The Internet can not be seen.

. Hacktivism

14:11:01 The Internet is not seen.
The results of a three-year investigation conducted by Arbor Networks on the accessibility of Internet addresses are disturbing to say the least. What is coming out is the existence of a 'dark address space', which includes about 100 million hosts completely unreachable by some significant portions of the network. The reasons for this are varied and range from the unavailability contractual disputes between network operators to simple malconfigurazioni routers. According to its director of network architectures Craig Labovitz "the image we all have in mind the Internet is a graph of nodes totally interconnected, which is not true." The analysis of the routing tables, in fact, has highlighted several factors.
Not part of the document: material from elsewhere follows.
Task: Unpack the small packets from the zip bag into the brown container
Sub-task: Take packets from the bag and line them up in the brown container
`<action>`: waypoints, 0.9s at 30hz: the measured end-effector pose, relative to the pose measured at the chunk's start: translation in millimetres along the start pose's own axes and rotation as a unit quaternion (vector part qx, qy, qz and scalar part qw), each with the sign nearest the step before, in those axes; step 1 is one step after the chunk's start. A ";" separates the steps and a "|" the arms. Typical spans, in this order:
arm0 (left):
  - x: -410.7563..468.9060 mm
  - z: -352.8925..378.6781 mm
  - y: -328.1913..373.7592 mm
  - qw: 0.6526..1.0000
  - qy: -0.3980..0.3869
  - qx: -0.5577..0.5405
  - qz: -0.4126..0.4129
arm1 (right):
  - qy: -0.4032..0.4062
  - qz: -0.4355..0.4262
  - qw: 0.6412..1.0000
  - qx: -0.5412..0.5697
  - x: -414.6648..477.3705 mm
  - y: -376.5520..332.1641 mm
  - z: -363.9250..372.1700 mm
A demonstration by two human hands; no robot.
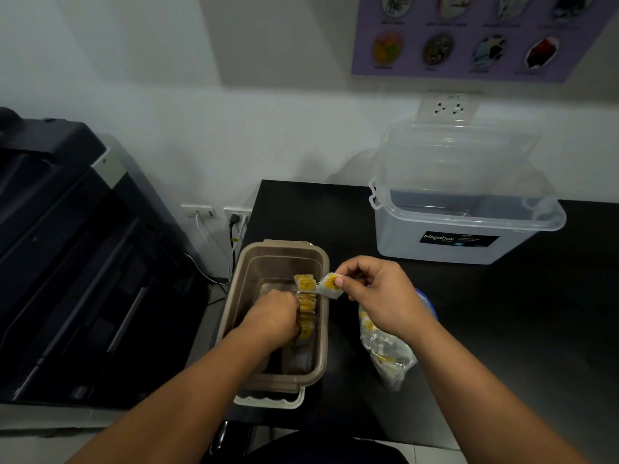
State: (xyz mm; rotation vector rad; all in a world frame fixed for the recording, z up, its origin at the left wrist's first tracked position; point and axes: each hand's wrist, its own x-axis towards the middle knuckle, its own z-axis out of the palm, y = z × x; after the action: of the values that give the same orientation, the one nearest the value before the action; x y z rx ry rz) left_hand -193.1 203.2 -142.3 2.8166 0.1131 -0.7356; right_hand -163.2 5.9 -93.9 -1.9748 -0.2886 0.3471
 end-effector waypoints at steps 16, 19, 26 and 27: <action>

These include the practice of some operators to adopt aggressive filters to ease the traffic and avoid the wrong configurations, and use by the military sites of the address space 'MILNET' now relegated to the prehistory of the network. But, for no apparent reason, even the holders of cable connections are often not accessible. Another phenomenon is accompanied to these issues, namely the appearance of occasionally space of addresses 'dark', which is supposed not to be used, and which become instead, the prerogative of someone. Just a router on the network that claims to be the holder of certain addresses that the entire network will adjust accordingly, so you are noticed router 'co-opted' before sending massive emails with the same addresses 'disappeared' shortly after sending the above. In October, the CERT had reported a higher activity to jeopardize the orderly functioning of the routers in an attempt to use them to launch attacks 'denial of service'.